What the task asks: Go through the material below line by line and count those containing "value". Write the count and nothing more.

Data block:
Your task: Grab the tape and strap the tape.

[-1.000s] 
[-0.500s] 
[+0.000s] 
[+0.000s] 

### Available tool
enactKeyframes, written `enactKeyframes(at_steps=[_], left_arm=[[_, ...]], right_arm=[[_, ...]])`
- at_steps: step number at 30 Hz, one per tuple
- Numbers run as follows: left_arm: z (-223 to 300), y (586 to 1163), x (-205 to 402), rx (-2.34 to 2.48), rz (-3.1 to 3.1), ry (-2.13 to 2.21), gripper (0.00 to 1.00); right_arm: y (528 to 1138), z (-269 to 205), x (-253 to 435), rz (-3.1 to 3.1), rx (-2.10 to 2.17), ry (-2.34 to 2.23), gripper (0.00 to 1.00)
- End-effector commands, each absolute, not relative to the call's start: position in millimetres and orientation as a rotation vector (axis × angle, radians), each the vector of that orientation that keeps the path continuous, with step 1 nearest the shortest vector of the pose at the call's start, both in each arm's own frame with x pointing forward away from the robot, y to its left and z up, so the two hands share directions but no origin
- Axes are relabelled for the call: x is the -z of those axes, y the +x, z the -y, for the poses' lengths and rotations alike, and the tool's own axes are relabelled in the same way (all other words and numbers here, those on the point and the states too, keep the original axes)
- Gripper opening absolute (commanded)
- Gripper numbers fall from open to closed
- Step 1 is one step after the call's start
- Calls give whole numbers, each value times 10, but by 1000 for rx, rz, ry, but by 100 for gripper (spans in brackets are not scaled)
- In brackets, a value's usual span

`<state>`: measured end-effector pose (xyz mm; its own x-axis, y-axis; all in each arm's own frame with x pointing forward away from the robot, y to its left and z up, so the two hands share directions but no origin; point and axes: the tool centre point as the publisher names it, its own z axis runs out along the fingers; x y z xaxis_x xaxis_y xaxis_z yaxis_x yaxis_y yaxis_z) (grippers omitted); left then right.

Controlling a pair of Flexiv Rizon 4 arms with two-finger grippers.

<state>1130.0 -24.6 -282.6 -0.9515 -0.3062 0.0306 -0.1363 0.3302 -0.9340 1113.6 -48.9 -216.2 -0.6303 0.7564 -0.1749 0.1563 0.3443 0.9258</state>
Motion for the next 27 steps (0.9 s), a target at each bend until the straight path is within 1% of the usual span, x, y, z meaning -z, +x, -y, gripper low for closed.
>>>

Task output: 2